On the other hand, in the ship 1 according to the present invention, when the liquefied gas tank 20 supplies liquefied gas to another ship, since the liquefied gas is reduced in one liquefied gas tank, the liquefied gas is uniformly reduced in a range close to the tank length T, so that the change in trim is small, and the size of the ballast operation for positioning the trim attitude can be small.

Therefore, in the ship 1 of the present invention, the change in trim when liquefied gas is supplied can be reduced, the scale of the ballast operation can be relatively easily performed with a small scale, and the recovery from damage in the case where the tank region 12 of the hull is damaged can be satisfied.

Since there are only 1 liquefied gas tank 20 in which liquefied gas is bulk-stored, a group of gas devices necessary for each liquefied gas tank 20 is sufficient.
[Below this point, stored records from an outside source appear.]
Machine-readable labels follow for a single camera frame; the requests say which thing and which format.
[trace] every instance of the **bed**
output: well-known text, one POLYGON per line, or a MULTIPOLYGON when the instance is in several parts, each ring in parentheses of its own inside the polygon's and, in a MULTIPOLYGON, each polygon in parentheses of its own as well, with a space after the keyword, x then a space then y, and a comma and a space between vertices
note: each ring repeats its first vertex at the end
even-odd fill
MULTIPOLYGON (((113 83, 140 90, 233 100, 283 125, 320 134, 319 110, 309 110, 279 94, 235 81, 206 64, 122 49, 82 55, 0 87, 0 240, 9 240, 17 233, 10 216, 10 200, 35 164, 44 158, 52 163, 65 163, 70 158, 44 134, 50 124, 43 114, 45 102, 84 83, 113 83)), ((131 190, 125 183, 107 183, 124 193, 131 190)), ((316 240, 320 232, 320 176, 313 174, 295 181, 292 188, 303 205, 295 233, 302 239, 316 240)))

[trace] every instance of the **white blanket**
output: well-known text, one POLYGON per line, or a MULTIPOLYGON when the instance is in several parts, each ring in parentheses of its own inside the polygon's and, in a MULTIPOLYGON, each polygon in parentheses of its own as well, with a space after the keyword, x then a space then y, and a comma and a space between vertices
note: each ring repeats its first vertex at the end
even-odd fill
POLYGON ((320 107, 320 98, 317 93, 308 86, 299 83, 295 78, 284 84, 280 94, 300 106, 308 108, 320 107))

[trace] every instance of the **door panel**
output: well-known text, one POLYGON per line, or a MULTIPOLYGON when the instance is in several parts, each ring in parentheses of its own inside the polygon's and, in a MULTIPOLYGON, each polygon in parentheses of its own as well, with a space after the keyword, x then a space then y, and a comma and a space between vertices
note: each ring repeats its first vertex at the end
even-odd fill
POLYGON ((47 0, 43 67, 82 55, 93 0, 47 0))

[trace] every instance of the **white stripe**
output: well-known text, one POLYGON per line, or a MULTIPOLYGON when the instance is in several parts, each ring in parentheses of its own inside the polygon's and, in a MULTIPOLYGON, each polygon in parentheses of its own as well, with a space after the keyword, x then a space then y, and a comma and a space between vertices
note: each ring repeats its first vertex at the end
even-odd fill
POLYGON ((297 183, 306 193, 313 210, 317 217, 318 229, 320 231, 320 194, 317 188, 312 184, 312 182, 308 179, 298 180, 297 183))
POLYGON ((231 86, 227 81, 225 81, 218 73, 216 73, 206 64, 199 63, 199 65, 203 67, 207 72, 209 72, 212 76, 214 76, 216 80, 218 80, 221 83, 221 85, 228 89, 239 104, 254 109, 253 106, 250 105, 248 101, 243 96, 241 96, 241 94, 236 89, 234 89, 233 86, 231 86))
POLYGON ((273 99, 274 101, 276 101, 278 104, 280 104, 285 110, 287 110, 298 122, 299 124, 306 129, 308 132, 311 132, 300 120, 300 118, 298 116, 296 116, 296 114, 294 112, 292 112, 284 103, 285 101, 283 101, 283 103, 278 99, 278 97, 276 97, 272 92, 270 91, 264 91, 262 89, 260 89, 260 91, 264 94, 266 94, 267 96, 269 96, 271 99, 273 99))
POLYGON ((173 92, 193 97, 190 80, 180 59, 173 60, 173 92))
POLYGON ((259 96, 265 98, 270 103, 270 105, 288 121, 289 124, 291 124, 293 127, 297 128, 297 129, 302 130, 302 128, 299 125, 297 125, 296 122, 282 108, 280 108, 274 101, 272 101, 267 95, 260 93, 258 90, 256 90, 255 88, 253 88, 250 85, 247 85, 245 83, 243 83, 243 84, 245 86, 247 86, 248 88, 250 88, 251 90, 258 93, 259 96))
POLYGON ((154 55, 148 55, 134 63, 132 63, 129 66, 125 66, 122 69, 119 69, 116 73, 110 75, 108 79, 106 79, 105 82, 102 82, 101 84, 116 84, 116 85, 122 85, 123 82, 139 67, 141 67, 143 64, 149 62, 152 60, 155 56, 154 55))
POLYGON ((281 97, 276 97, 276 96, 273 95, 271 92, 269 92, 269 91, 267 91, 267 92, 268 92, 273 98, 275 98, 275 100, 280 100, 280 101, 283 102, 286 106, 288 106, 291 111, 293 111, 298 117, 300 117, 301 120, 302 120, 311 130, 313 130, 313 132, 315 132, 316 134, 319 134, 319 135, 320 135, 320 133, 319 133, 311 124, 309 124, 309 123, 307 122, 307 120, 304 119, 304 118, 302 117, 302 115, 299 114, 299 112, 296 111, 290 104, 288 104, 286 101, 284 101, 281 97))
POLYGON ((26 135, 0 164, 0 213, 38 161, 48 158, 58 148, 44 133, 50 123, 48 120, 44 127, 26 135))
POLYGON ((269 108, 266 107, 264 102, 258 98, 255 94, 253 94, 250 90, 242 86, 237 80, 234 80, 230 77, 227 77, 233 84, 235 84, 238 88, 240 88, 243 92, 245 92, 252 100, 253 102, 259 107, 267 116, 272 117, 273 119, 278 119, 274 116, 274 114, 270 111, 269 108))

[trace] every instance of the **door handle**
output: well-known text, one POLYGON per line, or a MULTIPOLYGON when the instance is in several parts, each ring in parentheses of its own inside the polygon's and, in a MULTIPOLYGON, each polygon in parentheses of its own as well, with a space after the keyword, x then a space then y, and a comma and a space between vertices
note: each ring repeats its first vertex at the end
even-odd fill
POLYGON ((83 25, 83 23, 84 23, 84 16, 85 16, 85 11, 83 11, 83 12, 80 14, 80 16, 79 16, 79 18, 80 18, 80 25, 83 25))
Therefore, there is no need to have a plurality of gas facilities as in the conventional ship 1X, which increases the cost advantage.

Further, since the change in trim in the supply (loading and unloading) of the liquefied gas is difficult, the effect of easy ballast operation is high in the case of gas supply to a passenger Ship (another Ship) of a liquefied gas supply Ship (fuel Ship) which is particularly required to be safe (when Ship to shipwrensfer).

Description of the reference numerals

1 vessel of the invention

1X past ship

2 hull of ship

3 Propeller

4 rudder

5 Upper structure

6 chimney

11 bow region

12 tank field

13 stern area

20 liquefied gas tank

21 fuel tank

22 fuel tank

Length of T liquefied gas tank

Length of the La stern area

Length of Lf bow region

Full length of Ls vessel

Length of Lt can region.

Claims

1. A ship for transporting liquefied gas in a liquefied gas tank, characterized in that,

the length direction of the ship is provided with only the liquefied gas tank having a length of 40% to 75% of the total length of one ship, and the reserve buoyancy region is provided in at least one of a reserve buoyancy region of 10% to 25% of the total length of the ship provided in front of the liquefied gas tank and a reserve buoyancy region of 15% to 35% of the total length of the ship provided behind the liquefied gas tank.

2. The vessel of claim 1,

the reserve buoyancy region is set to 25% or more of the entire length of the ship.

3. The vessel according to claim 1 or 2,

a fuel tank for storing fuel oil is provided in front of or behind the liquefied gas tank.

4. Ship according to any of claims 1 to 3,

the overall length of the ship is 65m to 120 m.

5. Ship according to any of claims 1 to 4,

the vessel is a liquefied gas supply vessel for supplying the liquefied gas in the liquefied gas tank to a liquefied gas tank of another vessel.